Install it, swap `GRPOTrainer` for `ERLTrainer`, add a `feedback_func`, and you get ERL training. Everything else — LoRA, quantization, datasets, reward functions — works exactly like TRL.

## Installation

```bash
pip install erl-trainer
```

## Quick Start

```python
from erl import ERLConfig, ERLTrainer
from datasets import load_dataset
from peft import LoraConfig  # optional

dataset = load_dataset("your_dataset", split="train")

# Standard reward function (same as TRL)
def reward_func(prompts, completions, **kwargs):
    return [compute_your_score(c) for c in completions]

# NEW: Textual feedback function (unique to ERL)
def feedback_func(prompts, completions, **kwargs):
    return [get_your_feedback(c) for c in completions]

config = ERLConfig(
    output_dir="erl-output",
    num_train_epochs=3,
    learning_rate=1e-6,
    per_device_train_batch_size=4,
    num_generations=4,
    # ERL-specific params
    reward_threshold=1.0,
    memory_size=50,
    memory_top_k=3,
    internalization_coef=1.0,
)

# Optional: LoRA config (works exactly like TRL)
lora_config = LoraConfig(
    r=64,
    lora_alpha=64,
    target_modules="all-linear",
)

trainer = ERLTrainer(
    model="Qwen/Qwen2.5-3B-Instruct",
    args=config,
    train_dataset=dataset,
    reward_funcs=reward_func,
    feedback_func=feedback_func,   # NEW: the only addition vs TRL
    peft_config=lora_config,       # optional, same as TRL
)

trainer.train()
```

## The ERL Algorithm

Each training step runs seven phases:

| Phase | Description |
|-------|-------------|
| **1. First attempt** | Generate responses `y1` for the batch; compute numerical reward `r1` and textual feedback `f1`. These are two separate signals — `r1` drives the RL math, `f1` explains *why* the attempt failed. |
| **2. Gating** | Samples where `r1 < reward_threshold` enter the reflection loop; others are done.
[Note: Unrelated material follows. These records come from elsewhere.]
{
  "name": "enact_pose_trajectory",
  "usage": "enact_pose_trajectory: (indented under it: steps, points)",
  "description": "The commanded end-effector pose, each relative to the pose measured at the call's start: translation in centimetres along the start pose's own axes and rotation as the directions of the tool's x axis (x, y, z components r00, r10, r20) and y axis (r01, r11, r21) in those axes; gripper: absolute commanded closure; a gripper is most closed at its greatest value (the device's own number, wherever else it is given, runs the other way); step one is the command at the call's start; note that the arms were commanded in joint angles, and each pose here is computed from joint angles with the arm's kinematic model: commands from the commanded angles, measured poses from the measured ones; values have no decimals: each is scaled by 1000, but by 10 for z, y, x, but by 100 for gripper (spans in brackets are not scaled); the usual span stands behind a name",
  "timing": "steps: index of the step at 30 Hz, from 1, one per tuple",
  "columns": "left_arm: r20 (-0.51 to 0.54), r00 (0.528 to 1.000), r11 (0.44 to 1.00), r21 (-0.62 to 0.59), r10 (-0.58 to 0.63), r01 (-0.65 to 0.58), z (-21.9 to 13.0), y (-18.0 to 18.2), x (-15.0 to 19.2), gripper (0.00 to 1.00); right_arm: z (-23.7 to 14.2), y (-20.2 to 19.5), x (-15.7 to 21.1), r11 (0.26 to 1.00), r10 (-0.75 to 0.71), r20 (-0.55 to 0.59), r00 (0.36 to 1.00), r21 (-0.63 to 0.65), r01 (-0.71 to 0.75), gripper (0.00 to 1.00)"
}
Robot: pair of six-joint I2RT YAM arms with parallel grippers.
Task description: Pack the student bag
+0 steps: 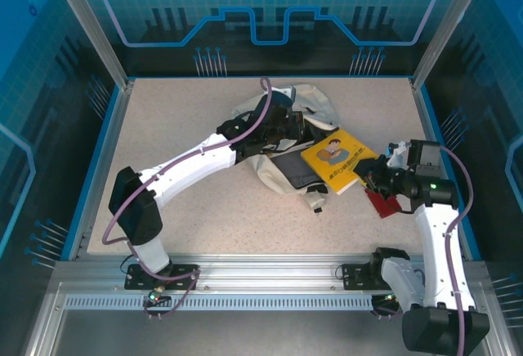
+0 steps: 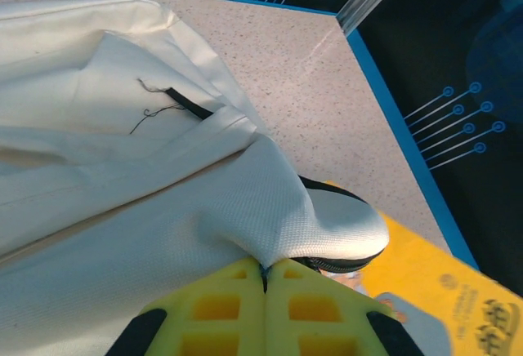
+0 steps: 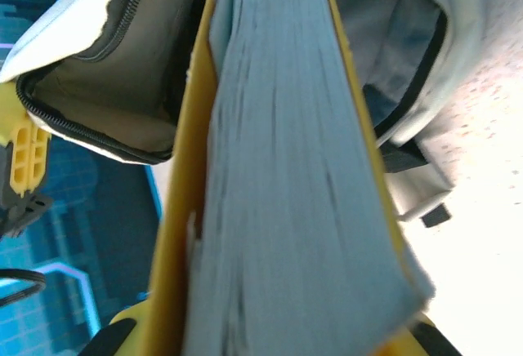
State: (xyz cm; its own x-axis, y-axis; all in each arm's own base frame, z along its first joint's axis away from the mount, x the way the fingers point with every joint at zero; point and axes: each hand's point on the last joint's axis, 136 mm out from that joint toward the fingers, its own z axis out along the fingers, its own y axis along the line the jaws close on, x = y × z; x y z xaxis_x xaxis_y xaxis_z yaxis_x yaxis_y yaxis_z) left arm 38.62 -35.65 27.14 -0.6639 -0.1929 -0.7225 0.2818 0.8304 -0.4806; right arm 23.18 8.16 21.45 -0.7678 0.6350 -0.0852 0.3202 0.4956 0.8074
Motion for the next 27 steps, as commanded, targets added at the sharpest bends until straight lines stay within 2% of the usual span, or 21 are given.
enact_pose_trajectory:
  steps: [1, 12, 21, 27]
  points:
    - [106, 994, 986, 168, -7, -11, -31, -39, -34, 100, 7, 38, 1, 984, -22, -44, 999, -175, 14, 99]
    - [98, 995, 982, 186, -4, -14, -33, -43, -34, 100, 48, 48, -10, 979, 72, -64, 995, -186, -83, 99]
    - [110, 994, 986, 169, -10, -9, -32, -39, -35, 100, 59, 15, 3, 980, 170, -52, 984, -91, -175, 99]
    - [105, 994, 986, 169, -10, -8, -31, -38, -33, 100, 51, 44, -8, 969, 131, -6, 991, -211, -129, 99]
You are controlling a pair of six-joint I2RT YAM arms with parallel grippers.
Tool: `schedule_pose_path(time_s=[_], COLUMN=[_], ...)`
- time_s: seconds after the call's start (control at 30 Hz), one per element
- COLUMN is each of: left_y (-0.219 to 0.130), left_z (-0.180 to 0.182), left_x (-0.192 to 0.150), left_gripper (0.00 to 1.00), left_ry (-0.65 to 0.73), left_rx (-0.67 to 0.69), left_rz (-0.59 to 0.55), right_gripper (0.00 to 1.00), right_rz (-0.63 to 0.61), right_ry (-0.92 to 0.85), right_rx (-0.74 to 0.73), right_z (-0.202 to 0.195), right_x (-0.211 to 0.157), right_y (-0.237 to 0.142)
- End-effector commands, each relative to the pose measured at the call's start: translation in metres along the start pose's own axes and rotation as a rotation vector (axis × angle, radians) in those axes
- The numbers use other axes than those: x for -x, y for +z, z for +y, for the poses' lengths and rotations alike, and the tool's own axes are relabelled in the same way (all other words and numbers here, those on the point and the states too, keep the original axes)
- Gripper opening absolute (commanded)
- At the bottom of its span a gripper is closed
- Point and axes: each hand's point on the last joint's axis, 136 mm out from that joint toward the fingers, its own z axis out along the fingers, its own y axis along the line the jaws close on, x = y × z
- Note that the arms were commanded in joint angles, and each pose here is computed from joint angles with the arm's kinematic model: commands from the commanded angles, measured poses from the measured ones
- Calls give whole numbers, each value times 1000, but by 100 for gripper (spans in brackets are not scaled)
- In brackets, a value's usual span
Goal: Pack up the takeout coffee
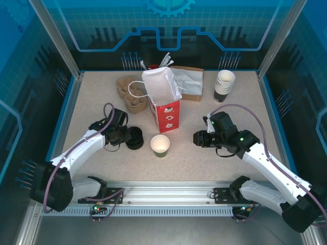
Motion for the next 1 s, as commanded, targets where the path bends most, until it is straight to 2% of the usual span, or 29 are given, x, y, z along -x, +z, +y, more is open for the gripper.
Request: schedule_pose_path(time_s=[0.0, 0.23, 0.33, 0.57, 0.77, 0.97], left_y=[-25, -64, -84, -127, -138, -135], left_z=[-7, -18, -26, -50, -84, -121], left_x=[8, 9, 6, -8, -28, -43], left_gripper=[15, 13, 13, 12, 12, 12], left_ry=[10, 56, 99, 254, 365, 445], left_rx=[-10, -26, -52, -78, -124, -162], left_rz=[-45, -86, -99, -124, -110, -97], right_gripper=[34, 36, 42, 47, 52, 55], right_rz=[-9, -50, -30, 41, 87, 120], right_ry=[-16, -33, -38, -50, -57, -58], right_rx=[59, 170, 200, 275, 342, 353], right_z=[13, 43, 54, 88, 115, 124], right_x=[4, 18, 20, 22, 23, 19], right_y=[-13, -39, -45, -48, -49, -42])
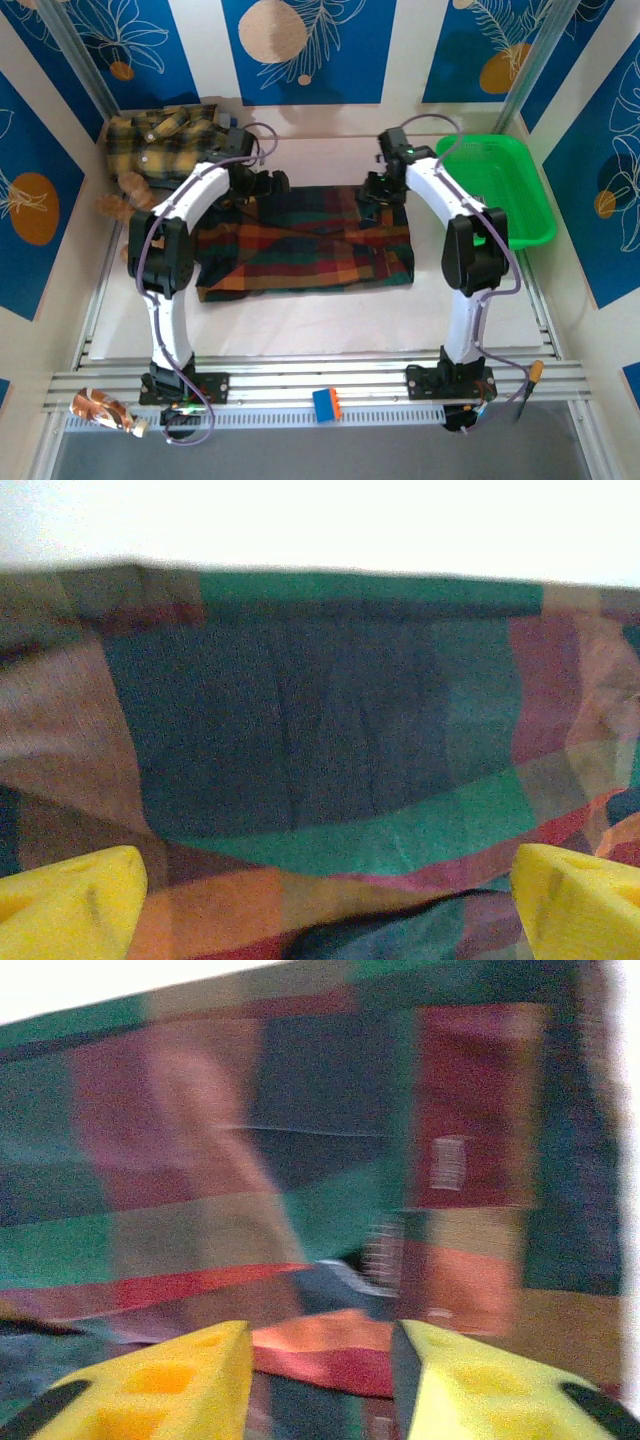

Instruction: Fold and stack the long sleeve shirts

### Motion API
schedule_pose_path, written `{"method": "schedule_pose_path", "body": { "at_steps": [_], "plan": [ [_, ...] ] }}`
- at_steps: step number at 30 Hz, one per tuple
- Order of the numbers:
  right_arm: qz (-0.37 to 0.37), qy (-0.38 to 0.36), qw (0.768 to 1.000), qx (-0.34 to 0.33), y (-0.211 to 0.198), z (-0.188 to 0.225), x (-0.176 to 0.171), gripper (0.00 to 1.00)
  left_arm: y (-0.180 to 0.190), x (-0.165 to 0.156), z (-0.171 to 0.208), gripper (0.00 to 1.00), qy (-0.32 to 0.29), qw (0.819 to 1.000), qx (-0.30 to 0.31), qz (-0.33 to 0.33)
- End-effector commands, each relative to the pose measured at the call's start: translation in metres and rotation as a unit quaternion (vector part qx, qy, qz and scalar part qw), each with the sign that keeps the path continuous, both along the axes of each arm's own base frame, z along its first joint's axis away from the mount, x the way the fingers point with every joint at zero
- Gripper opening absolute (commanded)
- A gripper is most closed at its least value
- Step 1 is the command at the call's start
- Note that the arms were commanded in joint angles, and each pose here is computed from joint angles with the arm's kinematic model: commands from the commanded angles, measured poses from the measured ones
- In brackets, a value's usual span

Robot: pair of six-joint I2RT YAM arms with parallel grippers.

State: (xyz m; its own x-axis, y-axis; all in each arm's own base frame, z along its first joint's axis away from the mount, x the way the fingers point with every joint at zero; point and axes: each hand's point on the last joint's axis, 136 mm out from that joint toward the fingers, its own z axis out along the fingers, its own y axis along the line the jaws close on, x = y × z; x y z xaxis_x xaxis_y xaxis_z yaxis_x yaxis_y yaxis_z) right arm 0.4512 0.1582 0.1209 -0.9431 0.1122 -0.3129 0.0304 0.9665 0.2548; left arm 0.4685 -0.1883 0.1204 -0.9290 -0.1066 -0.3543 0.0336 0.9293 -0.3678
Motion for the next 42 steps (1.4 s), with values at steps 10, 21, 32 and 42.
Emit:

No wasted compute on already-successful attempts. |
| **3. Self-reflection** | For gated samples, the model reflects using all five inputs: the original prompt, `y1`, `f1`, `r1`, and relevant entries retrieved from cross-episode memory. Produces a natural-language improvement plan `Δ`. |
| **4. Second attempt** | The model generates `y2` conditioned on the original prompt and `Δ` only (not `y1` or `f1`). Reward `r2` is computed against the original task. |
| **5. Memory update** | If `r2 > threshold`, the reflection `Δ` is stored in a FIFO cross-episode memory. Future steps retrieve the most recent stored reflections to seed the reflection prompt. |
| **6. GRPO update** | Policy gradient over the combined batch — `y1` (reward `r1`), `Δ` (reward `r2`), and `y2` (reward `r2`) — in one joint update. Negative advantage pushes the model away from bad outputs; positive advantage reinforces good ones. |
| **7. Internalization** | SFT cross-entropy on `(original_prompt → y2)` pairs for successful second attempts (`r2 > 0`). Trains the model to produce the improved answer directly from `x`, without any reflection scaffold at inference time. |

Reflections and retries are generated by the **same model with the same weights** as the first attempt — no freezing, no separate model. All generation happens before the optimizer step.

## Configuration

All `GRPOConfig` options are inherited. ERL adds:

| Parameter | Default | Description |
|-----------|---------|-------------|
| `reward_threshold` | `1.0` | Gating threshold τ. Samples with `r1 >= τ` skip reflection. |
| `memory_size` | `50` | Max reflections stored in cross-episode memory. |
| `memory_top_k` | `3` | Reflections retrieved per reflection prompt. |
| `reflection_system_prompt` | *(built-in)* | Template with `{prompt}`, `{attempt}`, `{feedback}`, `{reward}`, `{memory}`. |
| `retry_system_prompt` | *(built-in)* | Template with `{prompt}` and `{reflection}`. |
| `internalization_coef` | `1.0` | Weight of internalization loss relative to RL loss. |
| `enable_memory` | `True` | Toggle cross-episode memory on/off. |
| `enable_internalization` | `True` | Toggle the distillation step on/off. |

## Feedback Function

The only new concept vs TRL is `feedback_func`. It receives the same keyword arguments as a reward function and must return a list of strings — one per completion:

```python
def feedback_func(prompts, completions, **kwargs) -> list[str]:
    feedbacks = []
    for prompt, completion in zip(prompts, completions):
        feedbacks.append(f"Your answer was missing: {diagnose(prompt, completion)}")
    return feedbacks
```

`feedback_func` may be `None`. In that case, empty strings are passed to the reflection prompt — training still runs, but reflection quality will be lower since the model has no textual diagnosis to work from.

## Implementation Notes

### TRL version compatibility

The trainer accesses several TRL-internal methods (`_generate`, `_calculate_rewards`, `_get_per_token_logps_and_entropies`). Compatibility guards are in place for the most likely breaking changes:

- `_generate` return values are accessed by index rather than by position destructuring, so additions to TRL's return tuple are silently ignored.
- `_get_per_token_logps_and_entropies` output is handled whether TRL returns a `(logps, entropies)` tuple or a dict.
- The input batch is normalised at entry so both `dict[str, list]` (standard PyTorch DataLoader collate) and `list[dict]` (TRL's collator) are accepted.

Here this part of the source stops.